Cada coisa em seu lugar

Há que se ter muita coragem para encarar o tema da morte. E isso é verdadeiro tanto para a vida real como para a literatura e as outras artes. Ainda assim, há homens corajosos que a enfrentam, como os poetas, os artistas e os filósofos.

Manuel Bandeira era um desses valentes. Além disso, ele era um poeta. E dos melhores. E, como todo poeta, era um mestre da síntese capaz de colocar em poucos versos o que faria um filósofo encher vários livros. Porém, diferentemente dos filósofos que escrevem de maneira linear, poetas escrevem de forma mais sinuosa, insistindo em saltar linhas, combinar palavras e levar para bem longe a imaginação do leitor.

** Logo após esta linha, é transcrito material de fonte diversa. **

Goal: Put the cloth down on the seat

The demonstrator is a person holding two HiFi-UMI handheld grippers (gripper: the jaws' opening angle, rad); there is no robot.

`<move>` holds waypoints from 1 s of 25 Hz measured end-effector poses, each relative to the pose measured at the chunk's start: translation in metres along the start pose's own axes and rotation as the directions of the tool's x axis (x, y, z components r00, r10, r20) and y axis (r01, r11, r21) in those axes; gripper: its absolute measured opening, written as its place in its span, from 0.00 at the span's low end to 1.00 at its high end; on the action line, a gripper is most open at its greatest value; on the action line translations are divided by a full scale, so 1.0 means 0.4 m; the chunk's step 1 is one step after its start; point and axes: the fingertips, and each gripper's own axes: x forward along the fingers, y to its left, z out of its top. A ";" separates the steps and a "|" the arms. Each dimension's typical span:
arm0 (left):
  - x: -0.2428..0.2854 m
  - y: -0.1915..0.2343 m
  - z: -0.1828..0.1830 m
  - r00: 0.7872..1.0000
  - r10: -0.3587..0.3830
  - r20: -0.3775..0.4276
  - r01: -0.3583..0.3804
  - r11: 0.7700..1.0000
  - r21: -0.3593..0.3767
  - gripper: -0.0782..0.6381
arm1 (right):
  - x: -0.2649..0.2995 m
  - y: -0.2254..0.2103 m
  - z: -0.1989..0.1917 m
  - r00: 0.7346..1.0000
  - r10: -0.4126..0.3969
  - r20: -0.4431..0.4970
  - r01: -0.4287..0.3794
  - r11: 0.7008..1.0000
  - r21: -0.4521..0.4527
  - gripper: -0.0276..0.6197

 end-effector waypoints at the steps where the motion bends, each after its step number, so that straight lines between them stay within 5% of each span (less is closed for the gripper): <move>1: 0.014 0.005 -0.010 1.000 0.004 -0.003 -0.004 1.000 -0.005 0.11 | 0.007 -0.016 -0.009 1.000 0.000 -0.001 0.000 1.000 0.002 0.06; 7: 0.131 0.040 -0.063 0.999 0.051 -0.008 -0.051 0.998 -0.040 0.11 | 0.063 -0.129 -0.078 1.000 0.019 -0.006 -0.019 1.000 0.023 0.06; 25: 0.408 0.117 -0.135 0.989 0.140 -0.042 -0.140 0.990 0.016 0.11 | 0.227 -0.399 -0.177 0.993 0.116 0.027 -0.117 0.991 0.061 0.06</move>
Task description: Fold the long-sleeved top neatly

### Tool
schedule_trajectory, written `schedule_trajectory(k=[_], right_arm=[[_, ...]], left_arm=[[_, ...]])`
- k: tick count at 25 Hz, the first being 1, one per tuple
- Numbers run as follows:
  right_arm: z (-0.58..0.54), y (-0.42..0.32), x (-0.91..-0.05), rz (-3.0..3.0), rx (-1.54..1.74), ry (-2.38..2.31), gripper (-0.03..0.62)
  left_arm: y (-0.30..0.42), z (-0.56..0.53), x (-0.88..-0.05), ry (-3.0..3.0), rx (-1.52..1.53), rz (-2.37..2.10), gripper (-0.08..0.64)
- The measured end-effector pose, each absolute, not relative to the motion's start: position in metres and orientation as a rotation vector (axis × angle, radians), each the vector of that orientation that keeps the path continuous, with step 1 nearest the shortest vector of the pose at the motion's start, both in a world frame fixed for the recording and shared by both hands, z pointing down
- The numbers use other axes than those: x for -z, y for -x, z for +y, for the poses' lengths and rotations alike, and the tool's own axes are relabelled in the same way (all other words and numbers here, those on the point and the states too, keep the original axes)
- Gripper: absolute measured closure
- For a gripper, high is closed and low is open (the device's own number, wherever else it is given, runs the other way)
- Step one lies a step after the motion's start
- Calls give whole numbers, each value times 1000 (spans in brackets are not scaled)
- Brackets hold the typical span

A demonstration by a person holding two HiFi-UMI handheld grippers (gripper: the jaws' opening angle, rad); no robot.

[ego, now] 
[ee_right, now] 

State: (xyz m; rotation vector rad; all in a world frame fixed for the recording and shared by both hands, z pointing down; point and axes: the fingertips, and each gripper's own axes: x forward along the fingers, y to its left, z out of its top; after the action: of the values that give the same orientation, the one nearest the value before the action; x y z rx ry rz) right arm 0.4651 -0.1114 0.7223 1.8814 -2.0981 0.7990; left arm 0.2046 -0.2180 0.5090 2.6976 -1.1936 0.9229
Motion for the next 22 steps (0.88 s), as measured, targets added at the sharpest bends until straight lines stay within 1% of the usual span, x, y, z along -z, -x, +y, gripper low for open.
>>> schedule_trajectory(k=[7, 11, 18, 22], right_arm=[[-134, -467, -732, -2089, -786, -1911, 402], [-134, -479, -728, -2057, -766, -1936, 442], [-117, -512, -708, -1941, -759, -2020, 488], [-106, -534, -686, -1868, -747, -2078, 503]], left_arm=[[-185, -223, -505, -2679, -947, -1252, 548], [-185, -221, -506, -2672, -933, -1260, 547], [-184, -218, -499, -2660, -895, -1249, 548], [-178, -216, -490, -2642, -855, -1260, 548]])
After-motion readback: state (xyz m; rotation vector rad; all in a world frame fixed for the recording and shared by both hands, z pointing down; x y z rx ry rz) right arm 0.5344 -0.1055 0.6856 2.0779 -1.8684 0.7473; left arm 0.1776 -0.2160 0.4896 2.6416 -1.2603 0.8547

Bandeira encarou sua própria mortalidade muito cedo. Tísico convicto, conviveu com a doença desde garoto. Talvez por isso mesmo tenha aprendido a conviver de maneira harmoniosa com a indesejada das gentes. Amante da vida, enganou a morte durante toda a sua existência. Flertava com a morte exatamente porque amava a vida.

Entre as lindas ideias escondidas neste que é um de seus mais famosos poemas estão a de que a morte é para todos inevitável e imprevisível (“dura ou caroável”), de que a morte é mais facilmente aceita e menos sofrida para quem tenha tido uma boa vida (“meu dia foi bom, pode a noite descer”) e que a morte encerra um ciclo, mas que a vida continuará de alguma forma com nossos filhos a partir de nosso exemplo (“o campo lavrado e a mesa posta”).

Reconhecer a própria finitude pode ser o primeiro passo para celebrar a vida e vivê-la mais intensamente!